Print this pageHistorical Text Archive © 1990 - 2014
by Donald J. Mabry
Independents such as Ace Records prospered and survived because they had developed a market in which the majors had little interest, but, once the majors recognized how lucrative that market could be and moved into it, the independents began to go under or sell off their assets. The majors had the financial resources to buy artists and catalogs from independents or lease songs from them. Moreover, they also had extensive distribution systems. Aladdin folded in the late 1950s. Specialty had effectively quit releasing new records by 1960 and Art Rupe first began leasing his masters and then sold his catalog. Sam Phillips of Sun switched his attention to the newly-founded Holiday Inn motel chain after his major artists such as Jerry Lee Lewis and Johnny Cash either switched labels or temporarily retired from recording. Atlantic Records, perhaps the strongest of the independents, survived until about 1976, when it was purchased by Warner Brothers.
In 1962, Johnny Vincent of Ace Records tied the fortunes of Ace to Vee-Jay Records. Founded in 1953 in Chicago, Vee-Jay appeared to be a very strong company. It had consistently had hits by black artists such as Jerry Butler, and, by 1962, was also having hits with the Four Seasons, a white group.
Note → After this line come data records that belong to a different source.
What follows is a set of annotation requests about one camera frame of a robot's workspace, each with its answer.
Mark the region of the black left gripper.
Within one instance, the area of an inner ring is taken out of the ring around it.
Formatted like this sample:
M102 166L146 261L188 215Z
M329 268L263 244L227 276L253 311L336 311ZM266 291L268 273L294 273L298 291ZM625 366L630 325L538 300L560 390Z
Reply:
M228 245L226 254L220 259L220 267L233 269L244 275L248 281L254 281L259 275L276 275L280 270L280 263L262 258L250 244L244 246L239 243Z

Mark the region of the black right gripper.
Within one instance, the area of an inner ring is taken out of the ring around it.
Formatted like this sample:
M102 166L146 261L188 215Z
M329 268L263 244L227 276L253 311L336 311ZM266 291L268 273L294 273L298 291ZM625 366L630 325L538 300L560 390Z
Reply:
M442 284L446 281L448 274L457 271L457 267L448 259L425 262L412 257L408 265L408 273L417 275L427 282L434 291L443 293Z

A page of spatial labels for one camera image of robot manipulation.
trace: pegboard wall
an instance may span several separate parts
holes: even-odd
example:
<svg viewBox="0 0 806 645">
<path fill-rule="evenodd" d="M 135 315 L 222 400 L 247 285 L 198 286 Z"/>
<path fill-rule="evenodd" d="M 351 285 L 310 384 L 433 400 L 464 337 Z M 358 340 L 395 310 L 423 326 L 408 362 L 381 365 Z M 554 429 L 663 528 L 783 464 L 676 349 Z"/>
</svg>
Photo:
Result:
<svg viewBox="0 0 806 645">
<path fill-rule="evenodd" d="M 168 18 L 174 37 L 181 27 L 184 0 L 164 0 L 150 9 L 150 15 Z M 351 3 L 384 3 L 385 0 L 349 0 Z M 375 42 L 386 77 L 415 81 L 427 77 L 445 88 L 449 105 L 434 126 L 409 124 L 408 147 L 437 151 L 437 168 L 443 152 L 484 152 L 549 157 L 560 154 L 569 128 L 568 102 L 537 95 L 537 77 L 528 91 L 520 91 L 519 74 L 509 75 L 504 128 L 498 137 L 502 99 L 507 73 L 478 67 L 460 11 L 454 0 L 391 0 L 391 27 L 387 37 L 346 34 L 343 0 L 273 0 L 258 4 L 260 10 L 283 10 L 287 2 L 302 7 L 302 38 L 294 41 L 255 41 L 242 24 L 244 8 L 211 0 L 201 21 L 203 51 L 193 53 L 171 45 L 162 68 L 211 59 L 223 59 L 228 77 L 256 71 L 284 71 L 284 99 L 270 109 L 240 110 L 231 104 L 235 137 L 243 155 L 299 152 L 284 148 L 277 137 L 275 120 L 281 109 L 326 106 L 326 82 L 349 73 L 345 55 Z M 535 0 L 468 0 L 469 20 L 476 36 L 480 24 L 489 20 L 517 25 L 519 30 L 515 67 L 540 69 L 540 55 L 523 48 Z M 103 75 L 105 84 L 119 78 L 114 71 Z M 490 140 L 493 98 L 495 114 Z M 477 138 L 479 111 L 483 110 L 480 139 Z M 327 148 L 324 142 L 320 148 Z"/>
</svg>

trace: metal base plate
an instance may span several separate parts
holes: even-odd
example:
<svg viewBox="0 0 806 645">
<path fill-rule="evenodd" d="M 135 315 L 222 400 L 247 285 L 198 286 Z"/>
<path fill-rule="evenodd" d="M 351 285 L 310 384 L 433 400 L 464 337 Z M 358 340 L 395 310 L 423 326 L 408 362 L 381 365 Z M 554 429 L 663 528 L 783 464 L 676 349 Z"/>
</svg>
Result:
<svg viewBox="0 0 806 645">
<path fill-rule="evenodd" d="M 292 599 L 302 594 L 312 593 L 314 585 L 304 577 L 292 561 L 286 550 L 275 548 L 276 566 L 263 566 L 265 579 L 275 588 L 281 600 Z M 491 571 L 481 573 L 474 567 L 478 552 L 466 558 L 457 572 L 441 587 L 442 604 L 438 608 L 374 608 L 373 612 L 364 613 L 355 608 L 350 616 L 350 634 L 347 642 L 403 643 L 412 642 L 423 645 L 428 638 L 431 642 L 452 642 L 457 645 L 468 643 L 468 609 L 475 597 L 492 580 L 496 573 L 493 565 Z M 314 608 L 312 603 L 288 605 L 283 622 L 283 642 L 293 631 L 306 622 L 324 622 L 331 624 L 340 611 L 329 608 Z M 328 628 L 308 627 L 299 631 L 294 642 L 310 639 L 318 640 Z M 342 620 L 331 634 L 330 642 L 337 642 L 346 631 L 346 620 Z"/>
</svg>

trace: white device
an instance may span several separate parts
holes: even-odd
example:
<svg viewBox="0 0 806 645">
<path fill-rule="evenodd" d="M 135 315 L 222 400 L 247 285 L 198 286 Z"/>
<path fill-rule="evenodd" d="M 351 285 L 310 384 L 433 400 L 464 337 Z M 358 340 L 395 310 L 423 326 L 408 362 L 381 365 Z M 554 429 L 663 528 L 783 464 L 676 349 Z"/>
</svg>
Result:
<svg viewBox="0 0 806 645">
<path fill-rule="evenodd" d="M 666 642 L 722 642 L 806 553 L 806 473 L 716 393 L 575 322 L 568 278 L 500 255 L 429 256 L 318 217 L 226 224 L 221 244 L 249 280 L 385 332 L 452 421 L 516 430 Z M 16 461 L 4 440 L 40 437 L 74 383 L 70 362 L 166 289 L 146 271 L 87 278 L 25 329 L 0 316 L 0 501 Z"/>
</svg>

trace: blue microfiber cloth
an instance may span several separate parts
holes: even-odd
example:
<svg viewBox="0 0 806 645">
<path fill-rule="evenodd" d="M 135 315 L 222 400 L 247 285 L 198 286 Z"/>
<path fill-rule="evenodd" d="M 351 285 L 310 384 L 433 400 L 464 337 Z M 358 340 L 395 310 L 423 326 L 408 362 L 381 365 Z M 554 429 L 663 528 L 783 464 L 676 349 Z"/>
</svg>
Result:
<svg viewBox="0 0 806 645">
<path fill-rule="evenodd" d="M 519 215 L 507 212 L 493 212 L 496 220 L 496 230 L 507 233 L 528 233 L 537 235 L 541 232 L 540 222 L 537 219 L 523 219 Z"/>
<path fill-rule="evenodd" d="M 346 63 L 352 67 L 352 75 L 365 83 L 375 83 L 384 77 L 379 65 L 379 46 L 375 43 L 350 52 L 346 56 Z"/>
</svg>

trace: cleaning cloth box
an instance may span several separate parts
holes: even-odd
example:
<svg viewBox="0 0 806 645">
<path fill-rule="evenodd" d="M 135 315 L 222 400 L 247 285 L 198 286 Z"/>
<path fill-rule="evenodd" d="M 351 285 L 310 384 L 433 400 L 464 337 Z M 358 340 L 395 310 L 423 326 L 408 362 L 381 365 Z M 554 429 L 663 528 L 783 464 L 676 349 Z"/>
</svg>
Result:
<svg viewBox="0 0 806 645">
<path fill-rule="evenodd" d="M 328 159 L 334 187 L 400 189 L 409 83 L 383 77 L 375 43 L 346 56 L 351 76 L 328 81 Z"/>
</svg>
Vee-Jay's black owners wanted to expand into the white market, and believed that an alliance with a white company would help. Ace, headed by the white Johnny Vincent, had successfully sold records by the white teen idols, Frankie Ford and Jimmy Clanton. Clanton had just had a major hit. The first Ace record to be released after the Ace-Vee-Jay arrangement would be "Venus in Blue Jeans," also a major hit. Under the arrangement, all of Ace's sales, promotion, and distribution would be done by Vee-Jay, thus relieving Vincent of the most troublesome aspect of the record business and giving him more time to develop new artists and to produce. So, Ace pulled its records from its network of distributors, most of whom owed Ace money, and placed them with Vee-Jay distributors. [Broven, 131-132; Vincent to Donald J. Mabry]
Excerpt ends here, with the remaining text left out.